I've been doing some research and I'm a little confused about this macro. Hopefully someone can give me some guidance. I have some ioctl code (which I've inherited, not written) and the first thing it does if check if access_ok() before moving on to copying data over from user space:

#define __lddk_copy_from_user(a,b,c) copy_from_user(a,b,c)
#define __lddk_copy_to_user(a,b,c) copy_to_user(a,b,c)

long can_ioctl(struct file *file, unsigned int cmd, unsigned long arg)
{
  switch(cmd) {
    case COMMAND:
      if(! access_ok(VERIFY_READ, (void *)arg, sizeof(Message_par_t)))
        return(retval); 

      if(! access_ok(VERIFY_WRITE, (void *)arg, sizeof(Message_par_t)))
        return(retval); 

      argp = &Command;
      __lddk_copy_from_user( (void *) argp,(Command_par_t *) arg, sizeof(Command_par_t));

So the code works just fine, but I'm not sure it's needed. The first question comes from this description of access_ok's return:

  • The function returns non-zero if the region is likely accessible (though access may still result in -EFAULT). This function simply checks that the address is likely in user space, not in the kernel.

So this means that it really does nothing more then make sure the pointer we're checking against is probably initialized in user space? Since we know that we couldn't come into this function other than a user space call, and it couldn't happen unless we opened a valid file descriptor to this device, is this really needed? Is it really any safer then just making sure we didn't get a NULL pointer?

Second question comes from this description:

  • The type argument can be specified as VERIFY_READ or VERIFY_WRITE. The VERIFY_WRITE symbolic also identifies whether the memory region is readable as well as writable.

Does this mean the first check in my code is redundant? If we're going to check for a writable area we get readable as a freebie?

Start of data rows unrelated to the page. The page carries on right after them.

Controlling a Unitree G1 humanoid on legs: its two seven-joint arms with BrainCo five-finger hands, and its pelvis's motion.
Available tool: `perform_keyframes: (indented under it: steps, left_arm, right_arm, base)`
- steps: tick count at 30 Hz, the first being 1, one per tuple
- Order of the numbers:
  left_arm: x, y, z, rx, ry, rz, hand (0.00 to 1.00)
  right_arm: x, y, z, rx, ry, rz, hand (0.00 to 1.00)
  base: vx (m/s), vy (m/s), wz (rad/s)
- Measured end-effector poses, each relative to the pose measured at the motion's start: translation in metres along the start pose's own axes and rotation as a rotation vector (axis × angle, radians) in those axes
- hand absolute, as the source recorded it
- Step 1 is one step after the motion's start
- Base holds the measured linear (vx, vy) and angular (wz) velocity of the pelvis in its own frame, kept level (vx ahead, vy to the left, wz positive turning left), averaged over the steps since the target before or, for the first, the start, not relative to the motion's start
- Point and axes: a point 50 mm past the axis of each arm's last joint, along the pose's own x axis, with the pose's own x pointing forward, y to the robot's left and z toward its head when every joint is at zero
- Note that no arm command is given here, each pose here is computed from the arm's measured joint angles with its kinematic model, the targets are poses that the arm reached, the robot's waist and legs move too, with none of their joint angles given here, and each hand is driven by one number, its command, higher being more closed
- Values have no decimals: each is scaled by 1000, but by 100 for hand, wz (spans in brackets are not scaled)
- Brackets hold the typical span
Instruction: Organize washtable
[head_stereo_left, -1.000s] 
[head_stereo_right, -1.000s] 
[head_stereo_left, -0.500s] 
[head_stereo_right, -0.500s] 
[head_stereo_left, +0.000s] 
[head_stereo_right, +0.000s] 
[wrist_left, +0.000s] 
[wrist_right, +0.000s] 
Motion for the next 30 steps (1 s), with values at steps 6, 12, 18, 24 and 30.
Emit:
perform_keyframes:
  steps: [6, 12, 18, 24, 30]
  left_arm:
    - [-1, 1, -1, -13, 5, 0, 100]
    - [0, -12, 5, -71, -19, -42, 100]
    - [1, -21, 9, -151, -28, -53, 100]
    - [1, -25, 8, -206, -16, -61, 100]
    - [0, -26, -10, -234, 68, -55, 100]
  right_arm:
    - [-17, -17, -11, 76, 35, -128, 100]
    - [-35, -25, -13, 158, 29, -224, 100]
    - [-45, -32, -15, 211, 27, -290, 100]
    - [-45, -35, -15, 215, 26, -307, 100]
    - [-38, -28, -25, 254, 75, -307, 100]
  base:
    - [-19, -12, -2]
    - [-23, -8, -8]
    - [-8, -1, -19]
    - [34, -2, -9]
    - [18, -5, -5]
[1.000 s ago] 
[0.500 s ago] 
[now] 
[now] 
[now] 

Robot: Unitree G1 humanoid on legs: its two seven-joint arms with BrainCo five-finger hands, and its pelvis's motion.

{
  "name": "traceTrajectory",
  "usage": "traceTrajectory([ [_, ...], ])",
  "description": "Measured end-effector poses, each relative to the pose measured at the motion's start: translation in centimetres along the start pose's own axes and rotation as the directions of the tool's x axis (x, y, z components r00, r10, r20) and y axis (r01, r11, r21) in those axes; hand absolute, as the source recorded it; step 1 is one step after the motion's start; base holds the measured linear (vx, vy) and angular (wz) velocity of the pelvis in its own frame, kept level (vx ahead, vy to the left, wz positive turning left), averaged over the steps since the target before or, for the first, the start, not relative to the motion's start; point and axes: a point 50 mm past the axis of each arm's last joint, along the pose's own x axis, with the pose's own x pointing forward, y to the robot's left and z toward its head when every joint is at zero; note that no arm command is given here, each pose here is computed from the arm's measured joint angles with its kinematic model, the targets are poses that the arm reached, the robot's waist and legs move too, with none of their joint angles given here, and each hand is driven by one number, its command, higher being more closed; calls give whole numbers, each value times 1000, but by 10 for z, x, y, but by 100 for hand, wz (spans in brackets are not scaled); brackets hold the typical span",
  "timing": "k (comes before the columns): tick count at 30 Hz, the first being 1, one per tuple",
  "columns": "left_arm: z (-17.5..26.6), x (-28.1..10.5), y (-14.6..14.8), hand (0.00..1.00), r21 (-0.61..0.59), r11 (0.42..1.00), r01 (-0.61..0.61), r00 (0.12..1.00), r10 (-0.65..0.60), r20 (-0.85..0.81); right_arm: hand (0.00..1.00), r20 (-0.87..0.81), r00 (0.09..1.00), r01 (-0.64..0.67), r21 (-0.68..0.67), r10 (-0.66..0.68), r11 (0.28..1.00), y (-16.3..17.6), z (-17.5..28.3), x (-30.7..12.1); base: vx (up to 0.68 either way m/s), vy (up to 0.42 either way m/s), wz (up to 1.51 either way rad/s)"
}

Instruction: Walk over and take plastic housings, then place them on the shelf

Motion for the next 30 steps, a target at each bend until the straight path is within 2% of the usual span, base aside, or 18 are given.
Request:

I'm using a x86 architecture so the definations of access_ok() and __range_no_ok() are those from /usr/src/linux-3.1.10-1.16/arch/x86/include/asm/uaccess.h as follows:

#define access_ok(type, addr, size) (likely(__range_not_ok(addr, size) == 0))

#define __range_not_ok(addr, size)                  \
({                                  \
    unsigned long flag, roksum;                 \
    __chk_user_ptr(addr);                       \
    asm("add %3,%1 ; sbb %0,%0 ; cmp %1,%4 ; sbb $0,%0"     \
        : "=&r" (flag), "=r" (roksum)               \
        : "1" (addr), "g" ((long)(size)),               \
          "rm" (current_thread_info()->addr_limit.seg));        \
    flag;                               \
})

Answers


If __lddk_copy_from_user() simply calls copy_from_user(), then the access_ok() checks are redundant, because copy_from_user() performs these checks itself.

The access_ok() checks ensure that the userspace application isn't asking the kernel to read from or write to kernel addresses (they're an integrity/security check). Just because a pointer was supplied by userspace doesn't mean that it's definitely a userspace pointer - in many cases "kernel pointer" simply means that it's pointing within a particular region of the virtual address space.

Additionally, calling access_ok() with VERIFY_WRITE implies VERIFY_READ, so if you check the former you do not need to also check the latter.